Task requirements: Retype the listing below exactly, pictures removed.
--------------------------------
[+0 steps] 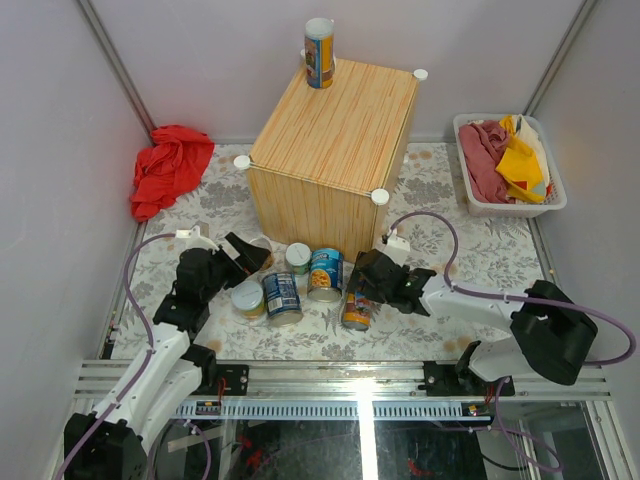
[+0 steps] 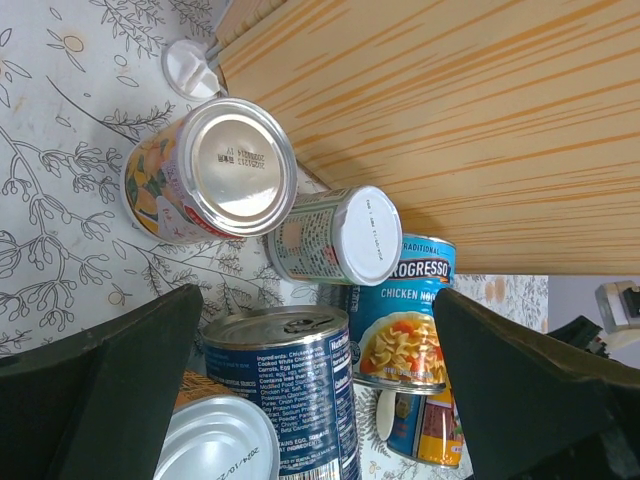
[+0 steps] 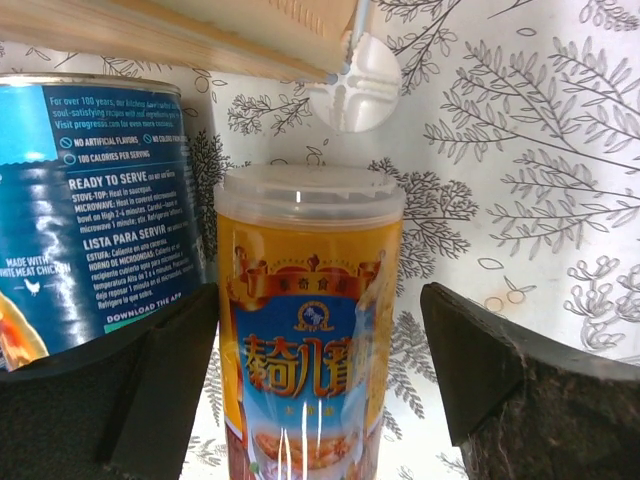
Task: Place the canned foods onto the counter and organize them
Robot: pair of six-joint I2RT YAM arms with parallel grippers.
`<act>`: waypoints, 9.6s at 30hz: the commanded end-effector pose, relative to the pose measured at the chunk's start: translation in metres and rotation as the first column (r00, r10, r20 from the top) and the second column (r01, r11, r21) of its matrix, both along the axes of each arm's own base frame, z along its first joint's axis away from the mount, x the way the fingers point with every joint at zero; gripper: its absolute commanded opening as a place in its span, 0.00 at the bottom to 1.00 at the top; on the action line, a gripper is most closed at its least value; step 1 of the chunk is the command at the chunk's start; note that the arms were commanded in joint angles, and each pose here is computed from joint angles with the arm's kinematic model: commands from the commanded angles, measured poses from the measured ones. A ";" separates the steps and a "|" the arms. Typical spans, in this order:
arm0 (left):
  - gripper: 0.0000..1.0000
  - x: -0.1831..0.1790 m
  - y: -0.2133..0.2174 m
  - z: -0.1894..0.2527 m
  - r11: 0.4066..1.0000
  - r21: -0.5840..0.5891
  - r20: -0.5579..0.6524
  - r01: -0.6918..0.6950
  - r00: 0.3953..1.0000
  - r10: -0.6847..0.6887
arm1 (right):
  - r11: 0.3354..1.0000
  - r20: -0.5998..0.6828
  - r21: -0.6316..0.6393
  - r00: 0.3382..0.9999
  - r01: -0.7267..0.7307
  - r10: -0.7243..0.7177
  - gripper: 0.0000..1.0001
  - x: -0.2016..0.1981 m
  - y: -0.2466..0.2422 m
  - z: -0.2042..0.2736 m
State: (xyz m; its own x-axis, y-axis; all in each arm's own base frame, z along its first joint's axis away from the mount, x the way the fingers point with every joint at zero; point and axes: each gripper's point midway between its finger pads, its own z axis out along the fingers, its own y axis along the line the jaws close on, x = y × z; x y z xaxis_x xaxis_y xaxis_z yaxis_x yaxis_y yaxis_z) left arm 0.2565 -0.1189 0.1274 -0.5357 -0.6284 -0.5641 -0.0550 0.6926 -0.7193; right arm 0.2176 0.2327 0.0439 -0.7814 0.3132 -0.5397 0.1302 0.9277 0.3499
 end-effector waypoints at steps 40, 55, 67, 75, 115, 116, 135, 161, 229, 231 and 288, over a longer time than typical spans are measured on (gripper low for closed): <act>1.00 0.009 0.000 0.018 1.000 -0.001 0.064 -0.011 0.998 0.011 | 0.894 0.470 -0.175 0.763 -0.412 0.443 0.00 -0.066 0.064 0.177; 1.00 0.017 0.003 0.017 0.999 0.007 0.055 -0.041 0.998 0.041 | 0.848 0.795 -0.241 0.405 -0.473 0.452 0.00 -0.044 0.136 0.418; 1.00 0.022 0.006 0.013 0.998 0.006 0.044 -0.070 0.997 0.069 | 0.943 0.918 -0.190 0.292 -0.272 0.269 0.00 0.104 0.095 0.503; 1.00 0.027 0.008 0.013 0.997 0.038 0.053 -0.068 0.996 0.066 | 0.988 0.965 -0.121 0.224 -0.095 0.139 0.00 0.190 0.040 0.535; 1.00 0.052 -0.006 -0.016 0.996 0.089 0.033 0.027 0.999 -0.030 | 0.932 0.992 -0.128 0.045 0.340 0.120 0.00 0.388 -0.041 0.480; 1.00 0.052 -0.006 -0.016 0.996 0.090 0.034 0.027 0.999 -0.031 | 0.930 0.991 -0.130 0.049 0.344 0.121 0.00 0.388 -0.042 0.477; 1.00 0.049 -0.011 -0.012 0.997 0.056 0.037 0.042 0.998 -0.045 | 0.916 0.979 -0.166 0.176 0.366 0.107 0.61 0.381 -0.057 0.432; 1.00 0.045 -0.005 0.018 1.000 0.010 0.090 -0.010 0.996 0.009 | 0.951 0.972 -0.161 0.212 0.265 0.105 0.98 0.355 -0.051 0.460; 1.00 0.012 0.005 0.029 0.991 -0.011 -0.015 -0.133 0.991 0.133 | 0.980 0.213 -0.155 0.964 -0.126 0.158 0.90 0.015 0.103 0.080; 1.00 0.012 0.005 0.028 0.991 -0.007 -0.013 -0.131 0.991 0.131 | 0.978 0.199 -0.167 0.968 -0.122 0.155 0.91 0.019 0.103 0.072; 1.00 0.013 0.003 0.033 0.994 0.001 0.019 -0.105 0.994 0.105 | 0.776 -0.075 -0.417 0.869 -0.473 0.489 0.91 -0.070 0.071 0.040</act>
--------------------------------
Output:
[+0 steps] 
[+0 steps] 
[+0 steps] 
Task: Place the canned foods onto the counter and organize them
Robot: pair of six-joint I2RT YAM arms with parallel grippers.
`<act>`: waypoints, 9.6s at 30hz: the commanded end-effector pose, relative to the pose measured at the chunk's start: translation in metres and rotation as the first column (r00, r10, r20 from the top) and the second column (r01, r11, r21) of its matrix, both along the axes of each arm's own base frame, z along its first joint's axis away from the mount, x the way the fingers point with every joint at zero; gripper: its absolute commanded opening as a place in its span, 0.00 at the bottom to 1.00 at the top; on the action line, a gripper is most closed at its least value; step 1 of the chunk is the command at the chunk's start; note that the arms were commanded in joint angles, and each pose here is computed from joint angles with the arm's kinematic model: commands from the commanded angles, measured poses from the measured ones. A ";" separates the steps and a "|" the arms. Typical spans, in this order:
arm0 (left):
  - gripper: 0.0000..1.0000
  - x: -0.1831..0.1790 m
  - y: -0.2133..0.2174 m
  - z: -0.1894..0.2527 m
  - r11: 0.4066..1.0000
  - r21: -0.5840..0.5891
  - r20: -0.5579..0.6524
  - r01: -0.6918..0.6950
  - r00: 0.3953..1.0000
  - r10: -0.6847..0.6887
arm1 (right):
  - r11: 0.3354..1.0000
  - r20: -0.5998..0.6828
  - r21: -0.6316..0.6393
  - r00: 0.3382..0.9999
  - r01: -0.7267..0.7307
  - r10: -0.7243..0.7177
  - gripper: 0.0000..1.0001
  - x: -0.2016..0.1981 m
  - y: -0.2466..0.2422 m
  - z: -0.2042..0.2736 m
State: (xyz m; its own x-axis, y-axis; all in each arm's own base frame, z along its first joint's axis away from the mount, x the way the fingers point with every joint at zero; point and axes: each gripper's point midway between its finger pads, its own z axis out along the fingers, its own y axis along the line the jaws close on, x = y × z; x y z xaxis_x xaxis_y xaxis_z yaxis_x yaxis_y yaxis_z) left arm 0.2565 -0.1189 0.1274 -0.5357 -0.6284 -0.5641 -0.0550 0.6926 -0.7193; right arm 0.2176 0.2327 0.0439 -0.7814 0.3132 -0.5397 0.1302 0.9277 0.3499
 end-effector waypoints at steps 40, 55, 67, 75, 115, 116, 135, 161, 229, 231 and 288, over a longer time than typical spans are measured on (gripper low for closed): <act>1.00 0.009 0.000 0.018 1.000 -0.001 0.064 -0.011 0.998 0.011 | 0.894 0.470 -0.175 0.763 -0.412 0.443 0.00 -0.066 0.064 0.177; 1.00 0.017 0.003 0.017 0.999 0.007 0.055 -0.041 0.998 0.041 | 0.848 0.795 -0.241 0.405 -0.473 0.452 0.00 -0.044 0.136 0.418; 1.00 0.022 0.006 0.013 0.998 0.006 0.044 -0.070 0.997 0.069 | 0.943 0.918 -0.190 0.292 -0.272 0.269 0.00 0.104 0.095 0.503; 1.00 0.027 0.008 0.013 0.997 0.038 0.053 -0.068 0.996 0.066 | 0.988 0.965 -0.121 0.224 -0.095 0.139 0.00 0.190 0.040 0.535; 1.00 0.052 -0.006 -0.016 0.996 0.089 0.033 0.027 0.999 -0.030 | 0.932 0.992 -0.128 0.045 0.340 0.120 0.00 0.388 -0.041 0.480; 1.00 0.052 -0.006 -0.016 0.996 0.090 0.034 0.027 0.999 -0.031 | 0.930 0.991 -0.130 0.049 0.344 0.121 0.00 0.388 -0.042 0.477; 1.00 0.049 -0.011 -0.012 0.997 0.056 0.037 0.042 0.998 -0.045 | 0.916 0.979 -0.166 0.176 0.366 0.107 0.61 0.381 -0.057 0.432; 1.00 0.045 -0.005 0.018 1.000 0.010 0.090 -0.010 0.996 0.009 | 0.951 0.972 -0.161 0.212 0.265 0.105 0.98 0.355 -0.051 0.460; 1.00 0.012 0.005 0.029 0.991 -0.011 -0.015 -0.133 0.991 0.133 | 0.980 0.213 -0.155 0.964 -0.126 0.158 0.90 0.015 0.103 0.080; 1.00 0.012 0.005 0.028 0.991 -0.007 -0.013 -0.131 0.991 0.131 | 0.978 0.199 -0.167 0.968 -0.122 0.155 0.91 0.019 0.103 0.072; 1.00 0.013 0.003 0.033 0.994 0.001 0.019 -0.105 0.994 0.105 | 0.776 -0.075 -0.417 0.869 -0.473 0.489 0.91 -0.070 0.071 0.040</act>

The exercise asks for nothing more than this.